Keywords: DNA methylation; SARS-CoV-2; biomarkers; cell-type deconvolution; pneumonia; targeted bisulfite sequencing.

Figure 1.

a,b,c) ROC curve of the LOOCV penalized logistic regression models (refer to Supplementary Figure 1 for group definition). a) Respiratory Diagnosis (positive: groups I, II, III, and IV vs. negative: group V). b) COVID-19 Diagnosis within the pneumonia group (positive: groups I, II, and III vs. negative: group IV). c) PCR test positivity (positive: groups II, and III vs. negative: groups I, IV, and IV). d) epiPORT model (LOOCV penalized linear regression) based on COVID-19 diagnosis vs. non COVID-19 pneumonia (positive: groups I, II, and III vs. negative: group IV). Individuals with a positive diagnosis are indicated in teal, while negative in red. e) Predictive CpG sites shared among the models (see Supplementary Table 5). The barplot (top) shows the number of shared predictive CpG sites.

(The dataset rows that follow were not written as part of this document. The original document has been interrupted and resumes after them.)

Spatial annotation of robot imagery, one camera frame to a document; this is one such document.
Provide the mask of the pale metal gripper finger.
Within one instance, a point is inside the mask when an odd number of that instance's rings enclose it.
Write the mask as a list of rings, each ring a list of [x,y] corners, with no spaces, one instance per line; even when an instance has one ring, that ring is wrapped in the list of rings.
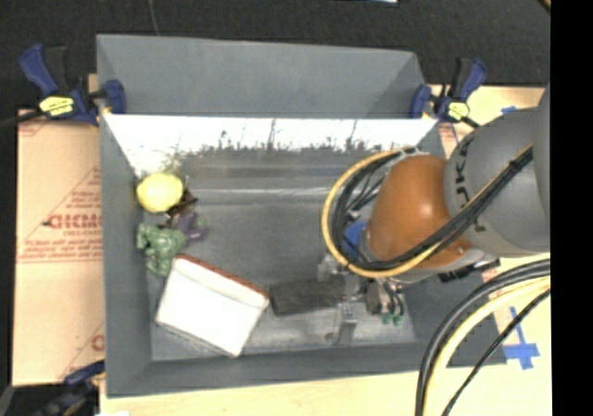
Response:
[[[318,281],[343,280],[346,274],[344,266],[330,254],[326,254],[318,263]]]
[[[339,345],[351,346],[358,325],[357,312],[353,305],[344,304],[341,308],[341,321],[339,325]]]

In the chord diagram (bottom) the shared predictive sites are displayed as ribbons (the thickness is proportional to the number of shared sites) connecting the models (the numbers represent the predictive CpG sites for each model). The overlap was calculated using the VIB/UGent Venn webtool (http://bioinformatics.psb.ugent.be/webtools/Venn/).

Figure 2.

a) Heatmap of the individual samples based on the values of 5^meC-calculated cell types: neutrophils (bs Neutro); B cells (bs B-cells); NK cells (bs NK cells); CD4 T cells (bs CD4+); CD8 T cells (bs CD8+); monocytes (bs Mono). Samples are divided in three groups based on the hierarchical clustering: cluster A (salmon); cluster B (light blue); cluster C (orchid). Technical replicates are labelled in blue. The annotations on the left refers to: age (Age); CT scan classification (CT): atypical, bacterial, non-pneumonia control (CTRL), pneumonia normal (normal), viral; diagnosis classification (Diagnosis): atypical pneumonia (ATYPICALpn), bronchopneumonia (BRONCHOpn), COVID-19 pneumonia (COVID-19), non-pneumonia control (CTRL); PCR test positivity (PCR): negative (PCRneg), positive (PCRpos); ratio between 5^meC-calculated Neutrophils and Lymphocytes (bsNeutroLympho); ratio between Neutrophil and Lymphocyte counts (AbsNeutroLympho); Lymphocyte counts (LymphoAbs); Neutrophil counts (NeutroAbs); Lymphocyte percentage (Lympho %); Neutrophil percentage (Neutro %); white blood cell counts (WBC). Statistical analysis of the distribution of the annotation features among the three clusters: blue for continuous values (Kruskal-Wallis); red for categorical values (Fisher’s exact test): Diagnosis (controls, COVID-19 pneumonia, non-COVID-19 pneumonia); CT (control, viral, non-viral); PCR (positive, negative); statistical significance (p-sig; ns = p-val >0.05; * = p-val <0.05; ** = p-val <0.01; *** = p-val <0.001; **** = p-val <0.0001). The p-value coloured boxes below the p-sig, and above the annotations represents the -log10(p-value). b,c,d) Bar Plot of counts for each category of PCR test positivity (b), CT scan results (c), and Diagnosis (d) in each cluster. (e) Age distribution grouped by PCR test positivity for each cluster. Positive: groups II, and III vs. negative: groups I, IV, and IV (refer to Supplementary Figure 1).

Figure 3.

Violin plots showing the distribution of 5^meC-calculated neutrophils (a), T-cells (b, sum of CD4+, and CD8+), CD4 + T cells (c), CD8 + T cells (d) in three different age groups split by the PCR positivity test. Teal: PCR test negative; red: PCR test positive. Wilcoxon rank sum test was used to compare the means. Top bars are comparing age groups (ns = p-val >0.05; * = p-val <0.05; ** = p-val <0.01; *** = p-val <0.001; **** = p-val <0.0001), while the bottom bars are comparing PCR positive and negative within each group (ns = p-val >0.05; if the p-val <0.05, the value is indicated).